Multi-layer Recurrent Neural Networks (LSTM, GRU, RNN) for character-level language models in Torch

11.58k stars 2.58k forks source link

Unable to sample checkpoint trained with OpenCL #52

Open csssuf opened 9 years ago

csssuf commented 9 years ago

It seems to be impossible to sample a checkpoint that has been trained with OpenCL, since sample.lua assumes either CPU trained data or CUDA trained data. Attempting to sample an OpenCL trained checkpoint by explicitly setting gpuid falls back to CPU mode since I do not have the CUDA packages installed, as I am using an AMD card.

hughperkins commented 9 years ago

Will take a look...

hughperkins commented 9 years ago

Added -opencl 1 option to sample.lua, https://github.com/hughperkins/char-rnn/commit/728d8cbcc04f0e1fa99d6b885faf9500b6905426 , which you can get from https://github.com/hughperkins/char-rnn , prior to merge. Note that I'm getting nans out currently, but that might just be because I havent trained for very long? (edit: when I say nans, I mean I get an error about multinomial summing to <= 0, but thats because it sums to nan)

csssuf commented 9 years ago

I'm seeing that as well. Thanks for the fix!

hughperkins commented 9 years ago

Ok. I will dig a bit...

hughperkins commented 9 years ago

(By the way, do you get nans for train_loss during training? or only during sampling?)

csssuf commented 9 years ago

I do also get nans for train_loss during training.

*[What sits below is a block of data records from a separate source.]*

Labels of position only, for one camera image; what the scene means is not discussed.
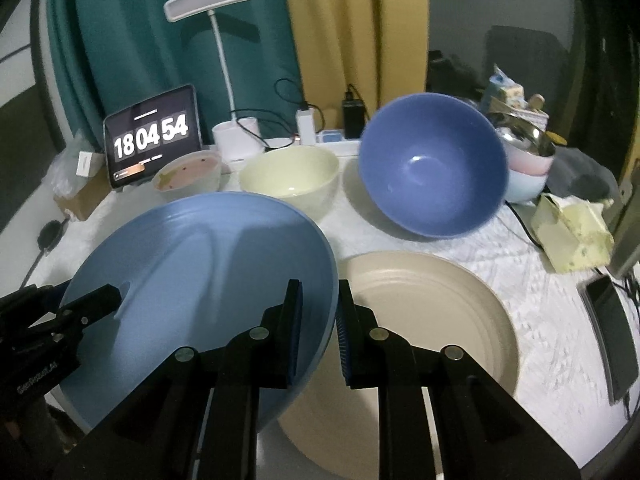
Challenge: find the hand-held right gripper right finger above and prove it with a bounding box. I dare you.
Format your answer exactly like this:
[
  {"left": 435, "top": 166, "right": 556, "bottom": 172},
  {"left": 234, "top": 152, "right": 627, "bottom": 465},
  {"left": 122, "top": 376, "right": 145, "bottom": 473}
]
[{"left": 336, "top": 279, "right": 583, "bottom": 480}]

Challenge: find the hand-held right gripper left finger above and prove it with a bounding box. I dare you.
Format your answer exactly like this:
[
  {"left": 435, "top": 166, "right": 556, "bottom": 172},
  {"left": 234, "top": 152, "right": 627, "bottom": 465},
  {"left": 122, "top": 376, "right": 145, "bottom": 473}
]
[{"left": 52, "top": 279, "right": 304, "bottom": 480}]

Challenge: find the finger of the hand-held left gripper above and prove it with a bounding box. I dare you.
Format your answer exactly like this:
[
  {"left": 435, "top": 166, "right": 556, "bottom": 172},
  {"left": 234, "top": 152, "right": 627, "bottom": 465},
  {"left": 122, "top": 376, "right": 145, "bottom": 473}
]
[
  {"left": 0, "top": 280, "right": 72, "bottom": 313},
  {"left": 57, "top": 283, "right": 124, "bottom": 335}
]

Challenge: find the beige plate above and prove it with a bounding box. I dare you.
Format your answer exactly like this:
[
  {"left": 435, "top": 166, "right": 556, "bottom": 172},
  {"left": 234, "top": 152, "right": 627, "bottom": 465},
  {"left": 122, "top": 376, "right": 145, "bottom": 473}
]
[{"left": 274, "top": 250, "right": 518, "bottom": 467}]

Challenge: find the light blue plate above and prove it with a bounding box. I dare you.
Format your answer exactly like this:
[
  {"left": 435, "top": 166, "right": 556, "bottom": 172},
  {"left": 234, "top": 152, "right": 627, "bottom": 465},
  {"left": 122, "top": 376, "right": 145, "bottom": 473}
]
[{"left": 59, "top": 192, "right": 339, "bottom": 433}]

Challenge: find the pale yellow bowl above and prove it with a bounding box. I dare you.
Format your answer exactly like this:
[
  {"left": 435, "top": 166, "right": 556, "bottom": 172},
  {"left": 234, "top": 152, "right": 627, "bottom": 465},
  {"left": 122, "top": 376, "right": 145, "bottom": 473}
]
[{"left": 238, "top": 146, "right": 342, "bottom": 221}]

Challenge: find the dark blue bowl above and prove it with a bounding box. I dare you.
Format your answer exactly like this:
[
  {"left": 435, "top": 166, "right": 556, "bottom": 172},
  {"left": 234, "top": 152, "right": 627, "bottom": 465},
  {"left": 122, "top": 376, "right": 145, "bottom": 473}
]
[{"left": 359, "top": 92, "right": 510, "bottom": 239}]

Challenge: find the black round puck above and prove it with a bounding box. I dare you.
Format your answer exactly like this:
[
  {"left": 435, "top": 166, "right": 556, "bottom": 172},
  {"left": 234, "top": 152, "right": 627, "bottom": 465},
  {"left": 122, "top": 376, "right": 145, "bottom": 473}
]
[{"left": 37, "top": 220, "right": 67, "bottom": 257}]

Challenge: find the cardboard box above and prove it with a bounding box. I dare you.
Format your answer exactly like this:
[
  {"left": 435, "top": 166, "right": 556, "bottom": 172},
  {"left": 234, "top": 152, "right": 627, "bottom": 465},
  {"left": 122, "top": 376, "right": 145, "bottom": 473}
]
[{"left": 54, "top": 185, "right": 113, "bottom": 222}]

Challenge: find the clear plastic bag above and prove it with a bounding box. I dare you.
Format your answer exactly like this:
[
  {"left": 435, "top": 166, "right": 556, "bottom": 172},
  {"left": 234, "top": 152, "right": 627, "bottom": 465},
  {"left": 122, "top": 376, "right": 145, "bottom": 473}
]
[{"left": 50, "top": 129, "right": 108, "bottom": 197}]

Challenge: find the small white box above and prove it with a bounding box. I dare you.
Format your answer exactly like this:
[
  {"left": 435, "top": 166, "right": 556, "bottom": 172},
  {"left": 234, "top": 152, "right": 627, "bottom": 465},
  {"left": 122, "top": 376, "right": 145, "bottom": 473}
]
[{"left": 77, "top": 151, "right": 108, "bottom": 179}]

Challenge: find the pink speckled bowl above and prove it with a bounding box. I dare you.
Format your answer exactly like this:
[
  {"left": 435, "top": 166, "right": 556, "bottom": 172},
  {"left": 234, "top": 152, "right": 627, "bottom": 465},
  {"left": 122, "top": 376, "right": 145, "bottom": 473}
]
[{"left": 152, "top": 150, "right": 223, "bottom": 206}]

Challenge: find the tablet with clock display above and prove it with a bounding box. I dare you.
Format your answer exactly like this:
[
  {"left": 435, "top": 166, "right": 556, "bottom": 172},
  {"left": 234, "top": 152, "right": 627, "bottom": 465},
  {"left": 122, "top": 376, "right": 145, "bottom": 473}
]
[{"left": 102, "top": 84, "right": 205, "bottom": 191}]

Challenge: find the white power strip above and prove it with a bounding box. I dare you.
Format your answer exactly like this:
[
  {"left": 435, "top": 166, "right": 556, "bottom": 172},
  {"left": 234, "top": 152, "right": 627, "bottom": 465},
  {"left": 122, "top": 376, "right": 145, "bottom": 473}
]
[{"left": 265, "top": 130, "right": 363, "bottom": 159}]

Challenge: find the white charger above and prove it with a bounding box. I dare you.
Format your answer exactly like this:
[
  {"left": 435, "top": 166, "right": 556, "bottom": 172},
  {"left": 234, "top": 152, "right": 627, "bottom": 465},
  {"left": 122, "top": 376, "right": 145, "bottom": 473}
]
[{"left": 295, "top": 106, "right": 317, "bottom": 145}]

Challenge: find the black charger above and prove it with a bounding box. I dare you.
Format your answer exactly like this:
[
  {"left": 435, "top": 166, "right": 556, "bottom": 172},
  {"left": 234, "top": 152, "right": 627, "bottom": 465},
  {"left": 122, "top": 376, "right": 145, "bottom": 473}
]
[{"left": 341, "top": 99, "right": 365, "bottom": 140}]

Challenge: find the pale blue bowl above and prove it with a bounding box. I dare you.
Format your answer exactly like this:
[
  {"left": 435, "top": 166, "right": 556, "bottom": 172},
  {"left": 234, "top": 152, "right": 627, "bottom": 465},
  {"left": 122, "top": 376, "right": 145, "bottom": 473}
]
[{"left": 506, "top": 167, "right": 551, "bottom": 205}]

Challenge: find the yellow tissue box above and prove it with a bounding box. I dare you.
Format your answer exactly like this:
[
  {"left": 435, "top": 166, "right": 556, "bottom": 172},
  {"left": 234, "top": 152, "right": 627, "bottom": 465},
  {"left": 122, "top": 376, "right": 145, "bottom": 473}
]
[{"left": 530, "top": 192, "right": 615, "bottom": 274}]

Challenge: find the black smartphone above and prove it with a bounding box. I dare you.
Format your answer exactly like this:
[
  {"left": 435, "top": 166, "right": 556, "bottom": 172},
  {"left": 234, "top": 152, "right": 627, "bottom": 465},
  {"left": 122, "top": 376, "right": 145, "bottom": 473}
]
[{"left": 576, "top": 275, "right": 640, "bottom": 407}]

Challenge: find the teal curtain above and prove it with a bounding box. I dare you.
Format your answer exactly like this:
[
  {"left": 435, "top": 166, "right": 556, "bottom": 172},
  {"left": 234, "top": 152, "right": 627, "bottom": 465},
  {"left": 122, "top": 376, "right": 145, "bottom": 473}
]
[{"left": 47, "top": 0, "right": 302, "bottom": 157}]

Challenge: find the stainless steel bowl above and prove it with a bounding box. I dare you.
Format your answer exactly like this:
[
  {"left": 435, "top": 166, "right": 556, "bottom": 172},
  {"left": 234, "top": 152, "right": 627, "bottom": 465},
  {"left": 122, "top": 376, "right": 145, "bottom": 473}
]
[{"left": 487, "top": 112, "right": 557, "bottom": 158}]

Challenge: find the grey cloth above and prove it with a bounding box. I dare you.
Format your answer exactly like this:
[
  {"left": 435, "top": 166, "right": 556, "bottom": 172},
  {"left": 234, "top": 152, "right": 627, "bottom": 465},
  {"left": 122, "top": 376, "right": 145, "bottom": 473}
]
[{"left": 542, "top": 146, "right": 619, "bottom": 207}]

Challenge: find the white basket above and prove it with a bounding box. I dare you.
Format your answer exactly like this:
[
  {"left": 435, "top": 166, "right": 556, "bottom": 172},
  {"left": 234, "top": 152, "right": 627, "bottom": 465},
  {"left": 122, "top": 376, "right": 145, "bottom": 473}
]
[{"left": 487, "top": 102, "right": 551, "bottom": 133}]

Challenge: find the blue and yellow snack bag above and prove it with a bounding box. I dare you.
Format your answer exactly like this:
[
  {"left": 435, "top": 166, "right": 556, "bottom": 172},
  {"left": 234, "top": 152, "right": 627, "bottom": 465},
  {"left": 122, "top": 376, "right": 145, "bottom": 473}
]
[{"left": 482, "top": 64, "right": 526, "bottom": 111}]

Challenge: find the yellow curtain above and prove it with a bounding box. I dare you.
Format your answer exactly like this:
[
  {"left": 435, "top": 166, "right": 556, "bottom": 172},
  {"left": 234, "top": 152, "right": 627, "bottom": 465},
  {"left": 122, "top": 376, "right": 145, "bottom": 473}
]
[{"left": 280, "top": 0, "right": 431, "bottom": 133}]

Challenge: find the white desk lamp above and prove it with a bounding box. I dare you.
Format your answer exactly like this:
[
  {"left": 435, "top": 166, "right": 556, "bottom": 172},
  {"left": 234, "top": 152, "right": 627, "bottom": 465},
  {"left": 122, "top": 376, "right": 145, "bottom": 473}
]
[{"left": 163, "top": 0, "right": 264, "bottom": 165}]

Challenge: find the dark chair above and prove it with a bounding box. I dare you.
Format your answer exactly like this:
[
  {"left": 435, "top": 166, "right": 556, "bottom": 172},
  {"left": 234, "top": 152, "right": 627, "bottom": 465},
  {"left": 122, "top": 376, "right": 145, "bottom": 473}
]
[{"left": 484, "top": 25, "right": 572, "bottom": 111}]

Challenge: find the lamp black cable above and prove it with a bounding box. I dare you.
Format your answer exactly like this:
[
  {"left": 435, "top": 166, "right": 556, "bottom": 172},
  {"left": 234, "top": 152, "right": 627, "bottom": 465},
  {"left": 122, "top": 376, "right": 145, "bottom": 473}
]
[{"left": 230, "top": 109, "right": 297, "bottom": 153}]

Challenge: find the long black cable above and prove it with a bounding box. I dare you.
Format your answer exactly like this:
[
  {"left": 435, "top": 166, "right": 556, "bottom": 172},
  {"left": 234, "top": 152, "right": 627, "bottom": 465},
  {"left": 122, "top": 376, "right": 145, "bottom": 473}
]
[{"left": 504, "top": 201, "right": 547, "bottom": 250}]

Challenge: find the black looped cable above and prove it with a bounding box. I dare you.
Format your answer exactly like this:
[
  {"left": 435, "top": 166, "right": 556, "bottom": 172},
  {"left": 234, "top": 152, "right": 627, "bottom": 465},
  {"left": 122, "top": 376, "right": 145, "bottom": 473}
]
[{"left": 272, "top": 78, "right": 326, "bottom": 133}]

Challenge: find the grey metal frame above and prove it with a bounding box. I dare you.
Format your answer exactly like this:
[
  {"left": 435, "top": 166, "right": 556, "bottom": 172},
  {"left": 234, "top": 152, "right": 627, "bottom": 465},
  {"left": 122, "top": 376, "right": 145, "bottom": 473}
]
[{"left": 611, "top": 157, "right": 640, "bottom": 281}]

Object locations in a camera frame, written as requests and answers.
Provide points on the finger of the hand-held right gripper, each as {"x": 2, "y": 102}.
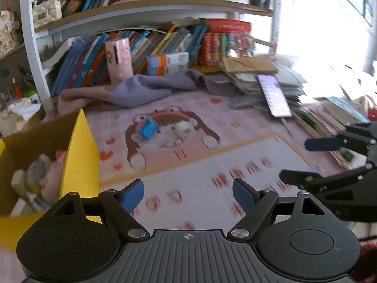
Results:
{"x": 297, "y": 177}
{"x": 321, "y": 144}

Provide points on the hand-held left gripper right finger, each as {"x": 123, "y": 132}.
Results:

hughperkins commented 9 years ago

ah. ok. thats different from me. But I do have access to an AMD, which gives nans. Anyway, I will dig a bit...

hughperkins commented 9 years ago

Seems there are two issues:

save/load doesnt work currently on cltorch => I will fix this now
nans on amd, during training => will look at this after looking at load/save

hughperkins commented 9 years ago

save/load now works => sample works ok now

(for the nans during training, on amd, its a different issue, which I need to address)

hughperkins commented 9 years ago

(Note: have to update to the latest version of cltorch, ie commit 48ca96fac or above. I guess you can just type something like luarocks install cltorch to upgrade it?)

csssuf commented 9 years ago

Seems to be working for me, and i'm no longer seeing the NaNs during training, either. Thanks again!

hughperkins commented 9 years ago

i'm no longer seeing the NaNs during training, either.

oh! Interesting! :-)

hughperkins commented 9 years ago

Hmmm, right :-) No more nans on the AMD device here either :-)

hughperkins commented 9 years ago

Can we leave this open for now, in case other people encounter the same issue?

hughperkins commented 9 years ago

thanks :-)

hughperkins commented 8 years ago

I think this can be closed now, since the change has been merged for a while now.